Nel caso in esame, l’accertamento fiscale si fondava sulla mancata presentazione della dichiarazione dei redditi della società per l’anno 2008 e sul rilievo, confermato da fatture e documentazione bancaria, che la società aveva prodotto consistenti ricavi non dichiarati. La presunzione operava quindi a favore dell’AdE, che imputava proporzionalmente tali utili ai soci della società, in ragione della loro partecipazione al capitale sociale.
L’elemento centrale di questa presunzione è la “ristrettezza” della base partecipativa, che implica un coinvolgimento diretto dei soci nella gestione dell’impresa. In tale contesto, la Cassazione ha più volte ribadito che è legittimo ritenere che gli utili non contabilizzati siano stati distribuiti, salvo prova contraria fornita dal contribuente.
L’onere della prova contraria
La Corte ha chiarito che, pur essendo ammissibile la possibilità per il socio di dimostrare la propria estraneità alla gestione della società e quindi alla percezione degli utili, tale prova deve essere rigorosa, specifica e documentata.
Nel caso di specie, il contribuente ha cercato di vincere la presunzione sostenendo la propria estraneità alla gestione della società e l’inattività della stessa, dichiarando che il suo ruolo era puramente formale e che la sua unica occupazione era di natura artistica. A sostegno di tale affermazione, ha presentato documenti bancari dai quali, a suo dire, non emergeva alcuna traccia della distribuzione degli utili.

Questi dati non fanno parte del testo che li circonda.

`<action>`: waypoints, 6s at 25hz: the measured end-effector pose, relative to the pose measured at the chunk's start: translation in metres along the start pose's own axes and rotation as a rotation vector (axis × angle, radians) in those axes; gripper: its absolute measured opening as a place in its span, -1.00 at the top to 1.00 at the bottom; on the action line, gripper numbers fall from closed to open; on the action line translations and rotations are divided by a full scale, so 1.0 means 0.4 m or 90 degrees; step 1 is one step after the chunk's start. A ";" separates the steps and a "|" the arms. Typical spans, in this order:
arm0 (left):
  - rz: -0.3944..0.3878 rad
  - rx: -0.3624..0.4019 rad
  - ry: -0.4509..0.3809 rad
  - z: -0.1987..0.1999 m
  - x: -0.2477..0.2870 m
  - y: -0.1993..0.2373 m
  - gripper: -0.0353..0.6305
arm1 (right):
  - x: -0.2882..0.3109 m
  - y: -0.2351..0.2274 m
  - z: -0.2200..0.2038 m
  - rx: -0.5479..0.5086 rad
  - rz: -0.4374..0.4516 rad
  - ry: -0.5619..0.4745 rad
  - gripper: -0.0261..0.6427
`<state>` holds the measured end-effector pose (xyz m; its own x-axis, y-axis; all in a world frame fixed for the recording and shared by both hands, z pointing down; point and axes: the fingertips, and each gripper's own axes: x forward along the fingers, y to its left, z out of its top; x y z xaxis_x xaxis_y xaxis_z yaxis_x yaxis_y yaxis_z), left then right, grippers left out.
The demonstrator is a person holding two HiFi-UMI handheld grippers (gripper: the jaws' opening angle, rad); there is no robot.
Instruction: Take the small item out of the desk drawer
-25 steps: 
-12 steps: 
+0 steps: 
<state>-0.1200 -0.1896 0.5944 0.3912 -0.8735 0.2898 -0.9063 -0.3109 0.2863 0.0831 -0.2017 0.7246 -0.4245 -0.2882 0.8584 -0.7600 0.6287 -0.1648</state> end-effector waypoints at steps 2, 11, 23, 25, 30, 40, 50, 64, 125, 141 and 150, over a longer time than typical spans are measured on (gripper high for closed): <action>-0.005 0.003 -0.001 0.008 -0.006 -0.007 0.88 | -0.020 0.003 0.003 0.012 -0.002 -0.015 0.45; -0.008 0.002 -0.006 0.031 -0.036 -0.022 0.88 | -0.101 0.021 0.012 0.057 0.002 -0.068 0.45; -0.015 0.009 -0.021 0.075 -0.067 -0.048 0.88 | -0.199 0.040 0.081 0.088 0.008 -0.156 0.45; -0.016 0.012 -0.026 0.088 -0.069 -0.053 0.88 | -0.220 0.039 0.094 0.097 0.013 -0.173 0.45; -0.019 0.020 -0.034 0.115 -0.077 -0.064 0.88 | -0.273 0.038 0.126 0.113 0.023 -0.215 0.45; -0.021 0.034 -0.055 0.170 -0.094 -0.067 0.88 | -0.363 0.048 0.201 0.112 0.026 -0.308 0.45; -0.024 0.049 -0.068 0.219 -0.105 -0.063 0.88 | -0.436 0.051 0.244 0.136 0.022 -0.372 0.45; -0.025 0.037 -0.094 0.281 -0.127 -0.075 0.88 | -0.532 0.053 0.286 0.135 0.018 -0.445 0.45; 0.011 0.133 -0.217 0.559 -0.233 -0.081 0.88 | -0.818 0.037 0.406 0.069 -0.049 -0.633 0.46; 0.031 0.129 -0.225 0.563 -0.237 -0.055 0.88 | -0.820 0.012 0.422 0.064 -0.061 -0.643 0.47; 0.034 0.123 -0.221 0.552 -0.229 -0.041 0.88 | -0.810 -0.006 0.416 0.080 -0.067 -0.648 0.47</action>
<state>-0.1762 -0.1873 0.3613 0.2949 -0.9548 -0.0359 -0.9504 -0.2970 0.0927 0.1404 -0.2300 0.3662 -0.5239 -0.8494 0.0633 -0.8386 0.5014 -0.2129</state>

Tuttavia, la Corte di Cassazione ha ritenuto che tale prova fosse insufficiente. In particolare, la sentenza impugnata è stata cassata per difetto di motivazione: la Commissione Tributaria Regionale aveva ritenuto convincenti le dichiarazioni del contribuente, ma senza fornire una adeguata argomentazione sul perché si ritenesse superata la presunzione di distribuzione. La Corte ha sottolineato che la semplice produzione di documenti bancari non può essere considerata sufficiente, laddove, invece, l’Amministrazione finanziaria aveva dimostrato, tramite fatture e altre prove, l’operatività della società e la produzione di utili non dichiarati.
Conclusioni
La sentenza n. 26473/2024 offre un’importante conferma dei principi che regolano l’onere della prova in tema di presunzione di distribuzione di utili extracontabili. In particolare, essa sottolinea come la prova contraria che grava sul socio di una società a ristretta base partecipativa debba essere precisa e rigorosa, in modo da contrastare efficacemente una presunzione che, pur essendo semplice, si fonda su una logica di stretta connessione tra soci e gestione societaria.